Essentially, the CBO is accounting for the cost of the federal government guaranteeing the loans bought and securitized by the GSEs.

Say again?

The GSEs have a fair-value deficit between assets and liabilities that total to $187 billion. Combined with the $130 billion in cash infusions given by the federal government to Fannie and Freddie, the taxpayer is on the hook now for $317 billion. The CBO predicts that the liability will increase each year by slightly more than $4 billion over the next ten years as well.

Taxpayers might have to eat it all in the near term in order to shed the liabilities. If Congress gets around to ending the government guarantees for Fannie and Freddie, it will almost certainly have to resolve the deficit. That is why the CBO calculation is so important, and likely why Congress and the White House avoided addressing the issue in 2009 and 2010.

The government-sanctioned monopolies that securitize the majority of all mortgages in the U.S. are among the major players in the real estate collapse and the subsequent recession. As political instruments, politicians over the years made demands of these GSE’s to securitize more and more loans and ones that were riskier and riskier — eventually under the Clinton administration demanding more risky, subprime loans.

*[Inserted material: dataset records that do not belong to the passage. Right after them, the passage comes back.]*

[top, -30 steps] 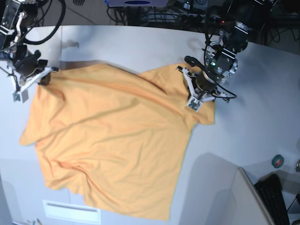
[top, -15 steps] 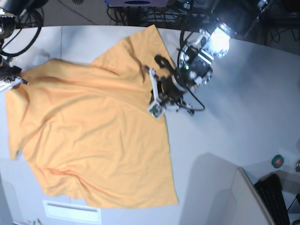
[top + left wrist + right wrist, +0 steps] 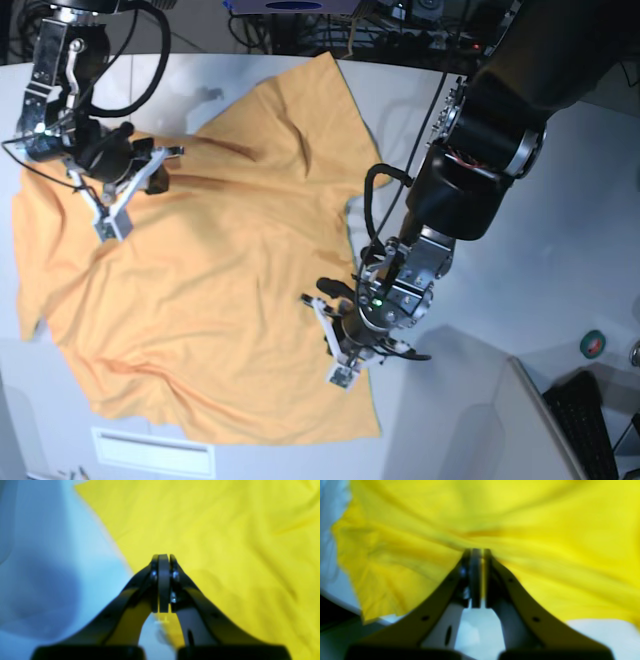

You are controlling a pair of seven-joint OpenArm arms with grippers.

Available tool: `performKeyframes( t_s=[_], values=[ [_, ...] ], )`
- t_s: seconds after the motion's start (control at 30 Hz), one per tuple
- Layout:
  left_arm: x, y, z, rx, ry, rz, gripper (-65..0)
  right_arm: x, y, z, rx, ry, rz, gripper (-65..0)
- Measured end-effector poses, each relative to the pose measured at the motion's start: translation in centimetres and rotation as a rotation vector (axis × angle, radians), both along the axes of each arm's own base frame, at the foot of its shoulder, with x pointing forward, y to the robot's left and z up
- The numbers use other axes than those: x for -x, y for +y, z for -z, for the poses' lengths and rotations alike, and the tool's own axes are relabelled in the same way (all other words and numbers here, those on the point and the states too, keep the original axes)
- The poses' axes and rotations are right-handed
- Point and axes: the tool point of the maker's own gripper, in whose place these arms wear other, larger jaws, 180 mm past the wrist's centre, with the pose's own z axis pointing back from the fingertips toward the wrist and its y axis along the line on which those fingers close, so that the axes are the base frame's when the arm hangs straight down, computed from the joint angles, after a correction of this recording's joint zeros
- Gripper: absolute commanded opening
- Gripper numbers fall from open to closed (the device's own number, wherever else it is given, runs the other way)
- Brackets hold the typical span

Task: Layout the t-shirt on the table in an organized manner, then fold the t-shirt properly
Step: 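Grasp the shirt body with both grippers and pull it outward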

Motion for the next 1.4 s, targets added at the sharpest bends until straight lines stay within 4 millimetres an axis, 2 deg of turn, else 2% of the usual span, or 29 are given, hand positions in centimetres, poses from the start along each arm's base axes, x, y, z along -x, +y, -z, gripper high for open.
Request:
performKeyframes(
  t_s=[0.07,0.13,0.3,0.37,0.43,0.5,0.6,0.7,0.77,0.97,1.03,1.1,1.17,1.3,1.4],
  values=[
    [1.6,-1.3,2.1,0.008,0.043,0.029,-65.0,0.4,0.6,1.1,-0.013,0.037,-0.009,-65.0],
    [3.2,-1.7,4.0,0.006,0.083,0.041,-65.0,0.2,1.0,1.7,-0.026,0.053,0.0,-65.0],
    [3.2,-1.7,4.2,-0.026,0.056,0.084,-65.0,0.7,3.5,2.7,-0.104,0.087,0.005,-65.0],
    [4.0,-1.6,4.9,-0.054,0.058,0.1,-65.0,1.1,2.9,3.9,-0.095,0.129,0.006,-65.0],
    [4.7,-1.6,5.3,-0.056,0.029,0.102,-65.0,1.7,0.9,4.9,-0.061,0.163,0.008,-65.0],
    [5.1,-0.7,5.7,-0.075,0.031,0.104,-65.0,2.3,-1.3,5.7,-0.022,0.188,0.02,-65.0],
    [5.9,-0.4,6.0,-0.089,0.037,0.104,-65.0,1.9,-2.4,5.9,-0.029,0.154,0.048,-65.0],
    [7.7,-0.1,6.1,-0.093,0.047,0.104,-65.0,1.4,-2.5,6.3,-0.057,0.13,0.061,-65.0],
    [9.6,0.1,6.2,-0.102,0.067,0.113,-65.0,0.8,-3.1,6.4,-0.064,0.121,0.066,-65.0],
    [16.9,-0.1,5.9,-0.096,0.151,0.149,-65.0,-3.1,-6.3,6.1,-0.005,0.124,0.134,-65.0],
    [19.7,-1.3,5.7,-0.071,0.173,0.172,-65.0,-4.2,-6.9,6.1,-0.003,0.134,0.142,-65.0],
    [21.7,-2.4,5.5,-0.045,0.202,0.186,-65.0,-5.7,-7.2,6.0,-0.006,0.142,0.149,-65.0],
    [22.9,-3.3,5.5,-0.021,0.22,0.196,-65.0,-7.8,-7.3,5.6,0.001,0.136,0.159,-65.0],
    [23.0,-6.0,5.1,0.016,0.242,0.19,-65.0,-11.7,-7.1,4.3,0.014,0.096,0.119,-65.0],
    [23.0,-7.6,3.8,0.054,0.23,0.222,-65.0,-13.8,-6.0,3.6,0.064,0.072,0.031,-65.0]
  ],
)
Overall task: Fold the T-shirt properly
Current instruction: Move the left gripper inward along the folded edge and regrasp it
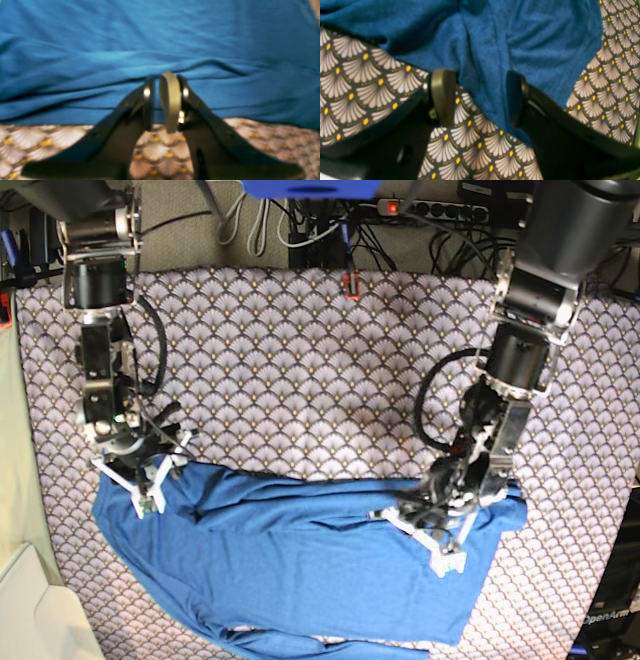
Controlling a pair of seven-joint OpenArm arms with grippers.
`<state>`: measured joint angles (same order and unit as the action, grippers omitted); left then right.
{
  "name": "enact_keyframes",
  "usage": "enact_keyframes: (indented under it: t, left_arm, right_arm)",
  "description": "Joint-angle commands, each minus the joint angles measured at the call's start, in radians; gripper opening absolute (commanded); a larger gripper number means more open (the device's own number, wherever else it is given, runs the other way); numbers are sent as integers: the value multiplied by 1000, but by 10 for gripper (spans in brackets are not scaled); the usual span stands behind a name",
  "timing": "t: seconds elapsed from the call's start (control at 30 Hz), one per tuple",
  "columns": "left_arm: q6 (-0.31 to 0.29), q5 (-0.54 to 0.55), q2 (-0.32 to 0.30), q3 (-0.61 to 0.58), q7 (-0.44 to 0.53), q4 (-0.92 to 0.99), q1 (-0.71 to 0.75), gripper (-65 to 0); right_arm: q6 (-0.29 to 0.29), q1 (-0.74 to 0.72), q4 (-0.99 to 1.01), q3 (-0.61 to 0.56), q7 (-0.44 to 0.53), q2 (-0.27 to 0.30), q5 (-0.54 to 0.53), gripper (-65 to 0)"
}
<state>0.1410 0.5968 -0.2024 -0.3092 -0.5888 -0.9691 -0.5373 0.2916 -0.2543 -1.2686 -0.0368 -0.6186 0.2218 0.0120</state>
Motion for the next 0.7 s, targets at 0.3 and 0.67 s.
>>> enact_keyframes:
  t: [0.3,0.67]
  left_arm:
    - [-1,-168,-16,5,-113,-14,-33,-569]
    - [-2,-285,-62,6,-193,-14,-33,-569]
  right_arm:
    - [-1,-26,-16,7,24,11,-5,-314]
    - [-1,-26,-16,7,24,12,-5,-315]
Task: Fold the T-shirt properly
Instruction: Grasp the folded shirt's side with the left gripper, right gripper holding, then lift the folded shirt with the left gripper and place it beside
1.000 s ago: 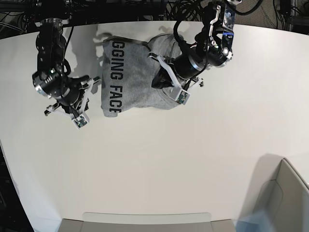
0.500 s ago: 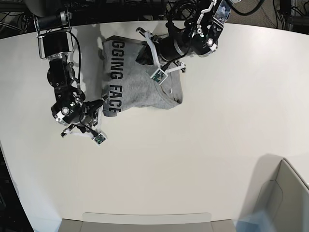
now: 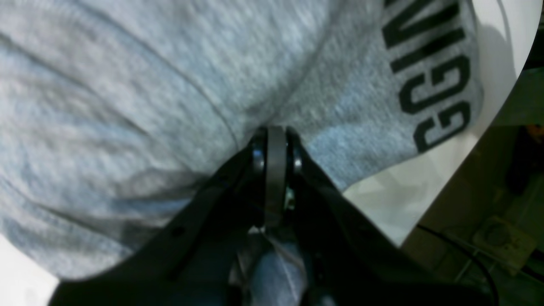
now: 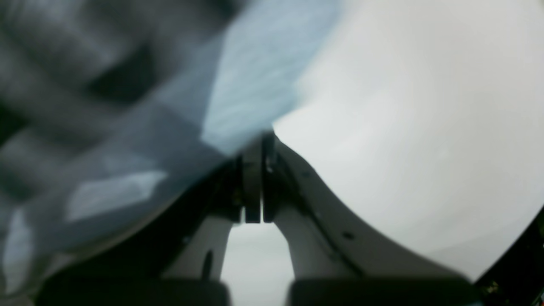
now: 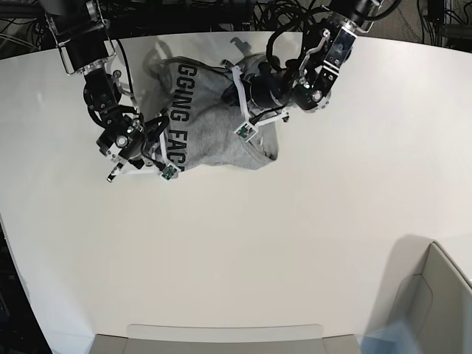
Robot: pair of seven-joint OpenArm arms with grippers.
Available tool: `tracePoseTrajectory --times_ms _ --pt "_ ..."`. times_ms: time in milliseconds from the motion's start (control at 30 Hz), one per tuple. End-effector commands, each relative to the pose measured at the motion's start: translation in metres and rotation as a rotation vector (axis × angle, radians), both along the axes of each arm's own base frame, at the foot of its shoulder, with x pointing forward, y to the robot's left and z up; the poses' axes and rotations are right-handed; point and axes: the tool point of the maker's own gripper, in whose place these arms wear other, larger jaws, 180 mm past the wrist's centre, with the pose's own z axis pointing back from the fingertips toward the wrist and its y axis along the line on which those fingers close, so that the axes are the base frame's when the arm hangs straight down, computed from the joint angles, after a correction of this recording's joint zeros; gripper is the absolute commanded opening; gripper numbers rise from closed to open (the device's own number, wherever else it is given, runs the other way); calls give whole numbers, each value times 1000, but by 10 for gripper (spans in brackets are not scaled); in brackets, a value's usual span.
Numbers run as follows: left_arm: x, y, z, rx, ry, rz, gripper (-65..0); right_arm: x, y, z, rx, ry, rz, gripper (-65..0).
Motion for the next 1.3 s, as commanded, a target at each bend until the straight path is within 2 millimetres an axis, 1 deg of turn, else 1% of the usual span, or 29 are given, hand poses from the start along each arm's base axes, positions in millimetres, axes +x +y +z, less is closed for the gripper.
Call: tracePoseTrajectory --times_ms 0,33,100,200,300,367,433,533,600,667,700,733,767,833,867,900,933,967,1000,1100,1133,1167,1233,1267 --pt "16 18 -2 69 -36 18 -650 1 6 7 13 -22 27 -650" --pt "22 21 0 76 -46 23 -650 -8 10 4 16 -11 40 -650" --pt "42 37 5 86 -80 68 -650 -24 16 -3 24 14 60 -650" --pt "70 64 7 103 -96 159 -650 -48 24 -12 37 52 86 -650" --pt "98 85 9 120 -104 228 -650 -72 39 -21 56 94 126 -650" --pt "116 88 19 107 -147 247 -650 -84 56 -25 80 112 164 -650" --pt "133 85 32 78 -207 260 -650 -90 73 -23 103 116 199 -650" --pt "151 84 49 50 -273 278 -650 -91 93 -12 152 86 221 -650" --pt "158 85 56 38 -298 288 -650 -86 97 -1 167 50 228 -650" --pt "166 94 67 19 -332 330 -650 -77 93 14 185 -1 206 -650" --pt "172 102 79 3 -365 359 -650 -71 87 24 195 -36 179 -650" --pt "175 103 90 -19 -390 382 -650 -61 77 36 202 -80 138 -650" --pt "178 100 103 -48 -418 397 -650 -53 67 47 207 -121 97 -650" --pt "178 93 116 -79 -442 401 -650 -39 44 63 203 -184 21 -650" --pt "174 87 115 -91 -437 395 -650 -32 29 68 196 -209 -30 -650" --pt "165 77 108 -98 -417 376 -650 -26 16 73 187 -230 -71 -650" --pt "154 60 100 -110 -393 344 -650 -21 -3 77 173 -253 -124 -650" --pt "143 42 98 -127 -383 305 -650 -17 -19 82 161 -273 -172 -650" --pt "130 22 97 -148 -375 260 -650 -15 -31 85 153 -288 -208 -650" --pt "99 -19 99 -198 -354 171 -650 -13 -57 92 133 -315 -283 -650" --pt "91 -27 98 -195 -350 151 -650 -13 -64 93 122 -320 -294 -650" --pt "86 -29 92 -170 -350 143 -650 -14 -68 94 113 -321 -299 -650" --pt "74 -36 75 -97 -338 133 -650 -21 -72 86 103 -295 -307 -650" --pt "67 -38 61 -42 -327 112 -650 -22 -74 85 100 -292 -308 -650"
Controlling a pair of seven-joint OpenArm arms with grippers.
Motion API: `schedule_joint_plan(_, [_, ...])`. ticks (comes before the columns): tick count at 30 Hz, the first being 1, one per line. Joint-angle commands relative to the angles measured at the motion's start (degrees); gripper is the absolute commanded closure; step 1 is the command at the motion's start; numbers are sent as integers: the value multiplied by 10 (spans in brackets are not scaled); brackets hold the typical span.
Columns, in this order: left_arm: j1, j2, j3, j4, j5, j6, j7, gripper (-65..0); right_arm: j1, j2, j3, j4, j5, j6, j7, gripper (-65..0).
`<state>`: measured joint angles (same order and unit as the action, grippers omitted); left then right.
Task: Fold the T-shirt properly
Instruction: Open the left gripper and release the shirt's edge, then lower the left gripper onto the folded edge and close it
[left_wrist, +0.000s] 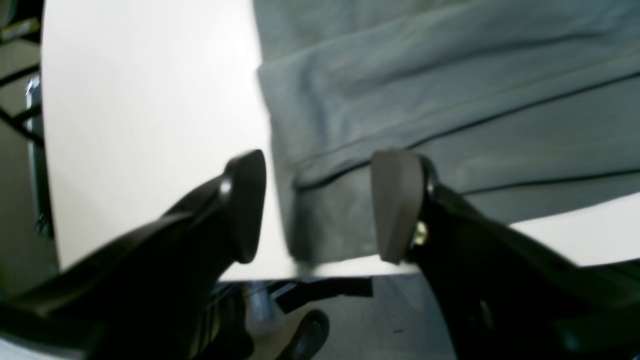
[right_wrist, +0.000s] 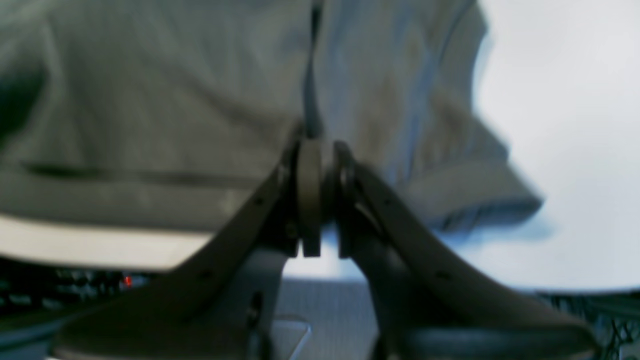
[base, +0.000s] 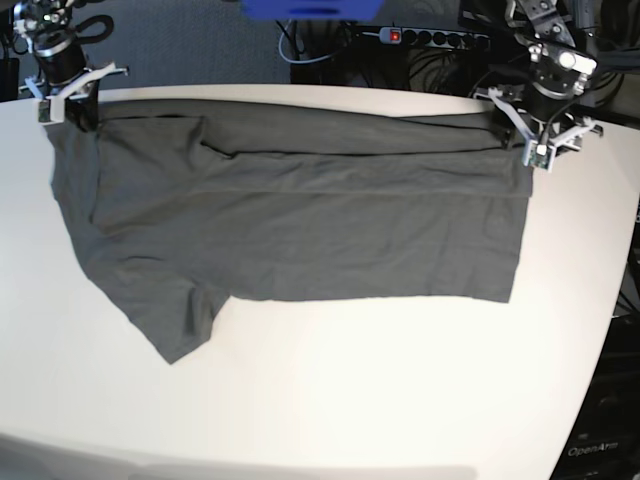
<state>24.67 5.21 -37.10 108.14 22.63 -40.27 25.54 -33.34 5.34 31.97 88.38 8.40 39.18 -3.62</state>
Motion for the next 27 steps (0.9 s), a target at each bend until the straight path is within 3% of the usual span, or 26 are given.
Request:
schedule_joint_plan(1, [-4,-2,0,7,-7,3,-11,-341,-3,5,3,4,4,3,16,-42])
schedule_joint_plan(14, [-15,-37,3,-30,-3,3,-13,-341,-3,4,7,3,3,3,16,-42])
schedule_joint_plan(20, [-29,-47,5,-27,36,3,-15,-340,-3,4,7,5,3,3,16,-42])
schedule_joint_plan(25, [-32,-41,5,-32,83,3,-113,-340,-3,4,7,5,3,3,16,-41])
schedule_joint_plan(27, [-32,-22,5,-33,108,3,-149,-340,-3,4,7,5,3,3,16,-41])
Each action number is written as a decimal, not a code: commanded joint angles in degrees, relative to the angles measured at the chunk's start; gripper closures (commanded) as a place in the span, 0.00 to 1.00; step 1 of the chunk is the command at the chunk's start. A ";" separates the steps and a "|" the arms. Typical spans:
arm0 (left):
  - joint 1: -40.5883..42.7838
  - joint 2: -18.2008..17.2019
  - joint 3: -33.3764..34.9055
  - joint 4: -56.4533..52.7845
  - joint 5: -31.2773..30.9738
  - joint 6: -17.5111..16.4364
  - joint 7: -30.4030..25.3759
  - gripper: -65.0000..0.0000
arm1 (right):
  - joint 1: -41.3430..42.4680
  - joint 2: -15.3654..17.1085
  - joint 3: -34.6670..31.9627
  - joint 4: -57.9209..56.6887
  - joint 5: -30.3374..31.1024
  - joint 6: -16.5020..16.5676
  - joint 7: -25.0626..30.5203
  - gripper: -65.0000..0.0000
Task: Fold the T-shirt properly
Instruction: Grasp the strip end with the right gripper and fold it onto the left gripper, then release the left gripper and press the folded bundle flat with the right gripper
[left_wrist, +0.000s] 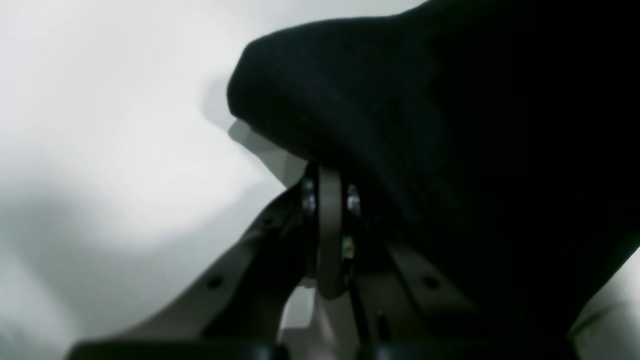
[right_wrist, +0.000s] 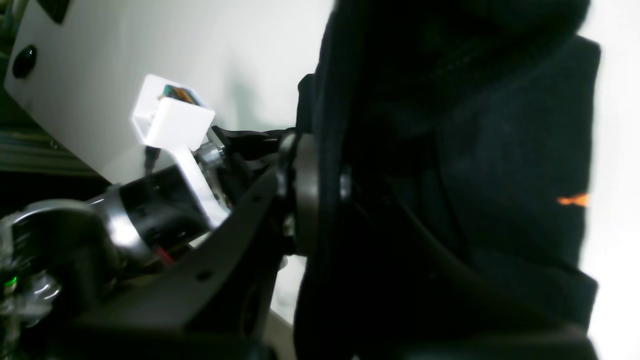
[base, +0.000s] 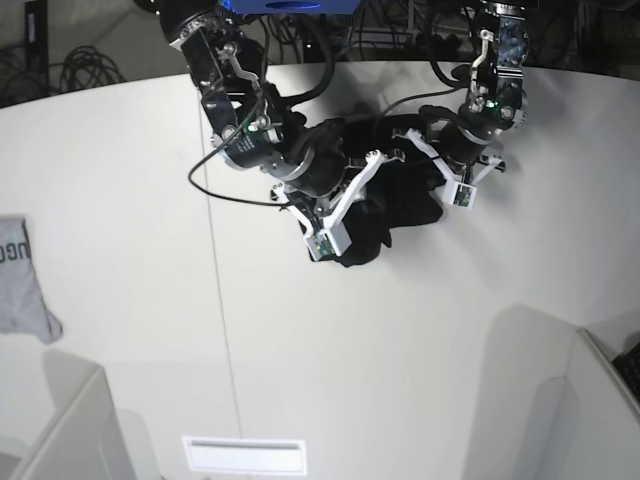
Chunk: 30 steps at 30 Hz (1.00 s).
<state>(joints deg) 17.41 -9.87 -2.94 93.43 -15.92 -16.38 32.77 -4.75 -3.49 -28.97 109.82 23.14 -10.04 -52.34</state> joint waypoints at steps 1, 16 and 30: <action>0.92 -0.29 0.08 -0.11 0.76 -0.45 4.19 1.00 | 0.67 -0.43 -0.35 -0.68 0.29 0.15 1.74 1.00; 1.36 -0.29 0.08 -0.11 0.85 -0.45 4.19 1.00 | 3.13 -2.45 -8.26 -10.44 0.47 0.15 4.73 1.00; 3.21 -1.16 -0.09 2.53 0.76 -0.45 4.19 1.00 | 5.41 -2.54 -8.61 -17.82 0.47 0.15 9.92 1.00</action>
<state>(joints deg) 19.77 -10.76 -3.18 95.85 -16.08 -16.56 33.71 -0.27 -5.08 -37.50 91.05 22.96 -10.35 -43.64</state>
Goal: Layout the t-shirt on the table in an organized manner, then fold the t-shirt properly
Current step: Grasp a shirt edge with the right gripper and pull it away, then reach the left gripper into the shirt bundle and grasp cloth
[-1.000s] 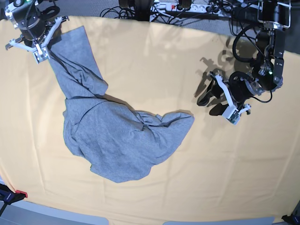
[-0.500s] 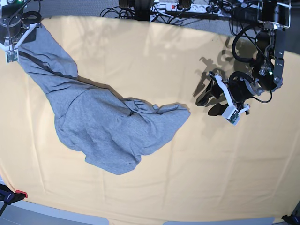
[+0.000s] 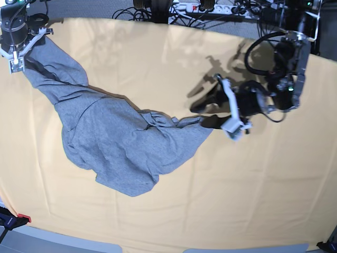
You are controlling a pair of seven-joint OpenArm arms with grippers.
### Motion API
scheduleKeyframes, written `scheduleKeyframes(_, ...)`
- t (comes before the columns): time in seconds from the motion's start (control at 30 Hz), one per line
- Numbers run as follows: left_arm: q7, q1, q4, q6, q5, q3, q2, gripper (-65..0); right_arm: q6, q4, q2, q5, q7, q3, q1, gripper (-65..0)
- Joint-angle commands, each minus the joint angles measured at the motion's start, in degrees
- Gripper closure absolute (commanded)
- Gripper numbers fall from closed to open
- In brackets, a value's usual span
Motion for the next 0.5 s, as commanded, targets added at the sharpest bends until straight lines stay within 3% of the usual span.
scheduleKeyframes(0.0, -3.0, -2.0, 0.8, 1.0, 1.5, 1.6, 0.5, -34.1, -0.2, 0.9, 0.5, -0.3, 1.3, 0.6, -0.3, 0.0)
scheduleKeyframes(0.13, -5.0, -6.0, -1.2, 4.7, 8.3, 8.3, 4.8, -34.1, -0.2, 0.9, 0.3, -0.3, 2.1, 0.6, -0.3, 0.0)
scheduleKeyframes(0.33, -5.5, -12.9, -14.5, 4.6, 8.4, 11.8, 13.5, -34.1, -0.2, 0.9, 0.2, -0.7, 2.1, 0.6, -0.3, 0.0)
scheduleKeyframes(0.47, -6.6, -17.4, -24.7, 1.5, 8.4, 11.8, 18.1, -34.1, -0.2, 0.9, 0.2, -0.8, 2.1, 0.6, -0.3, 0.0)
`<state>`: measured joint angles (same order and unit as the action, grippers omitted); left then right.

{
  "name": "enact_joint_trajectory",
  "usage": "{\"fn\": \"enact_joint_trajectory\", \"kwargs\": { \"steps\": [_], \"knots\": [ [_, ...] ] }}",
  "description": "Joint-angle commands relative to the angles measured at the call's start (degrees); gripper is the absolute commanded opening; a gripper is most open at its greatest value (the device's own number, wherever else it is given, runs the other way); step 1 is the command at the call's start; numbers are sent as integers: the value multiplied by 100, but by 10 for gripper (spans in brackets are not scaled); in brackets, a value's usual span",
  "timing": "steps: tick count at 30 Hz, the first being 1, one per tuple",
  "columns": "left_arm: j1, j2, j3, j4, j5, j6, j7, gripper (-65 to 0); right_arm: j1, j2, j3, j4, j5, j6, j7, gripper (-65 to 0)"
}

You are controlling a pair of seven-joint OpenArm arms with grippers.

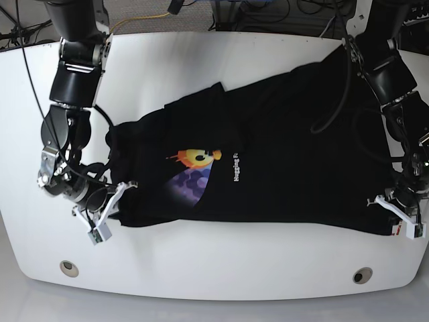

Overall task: Fold the T-shirt properly
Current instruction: 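Lift the shirt with both grippers, flip it and lay it down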

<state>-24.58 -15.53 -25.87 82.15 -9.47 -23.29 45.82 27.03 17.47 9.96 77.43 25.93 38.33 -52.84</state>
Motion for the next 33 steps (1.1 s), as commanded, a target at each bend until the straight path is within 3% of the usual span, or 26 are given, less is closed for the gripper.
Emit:
{"fn": "enact_joint_trajectory", "kwargs": {
  "steps": [1,14,20,26,33],
  "knots": [
    [-351,-95,-11,405,-33,12,90,-650,502,112,-209,138,128,-4,225,-648],
    [-2162,-139,-20,1609,-24,21,1295,-650,2796,947,-1536,130,136,14,207,-644],
    [-2751,-271,7,1706,-33,4,1391,-650,3658,1088,-1598,147,154,167,-417,-647],
    [-2522,-245,15,1680,-33,-5,1391,-650,3209,1105,-1237,587,444,167,-699,-645],
    [-1300,-43,-11,2093,-50,-119,1383,-650,1601,1009,-727,1440,453,167,-699,-645]
  ]
}}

And when that risk is realized, who’s on the hook? The people who agreed to take on the risk? The politicians who built the system? Of, course not. Us taxpayers are the ones to pay the bill.

If these GSE’s weren’t too big to fail — ie, if they weren’t government sanctioned monopolies — they a) would be more difficult to become political play things and b) could fail and other enterprises could move into their place. Instead, as blunt political tools (and ones that give generously to the very political candidates who oversee them [Obama, Dodd, Frank, R’s too…]) they remain instruments of social engineering that we taxpayers must prop up when they and their political cronies fail.

Fannie / Freddie are the poster children for why governments should not play puppet masters in the marketplace.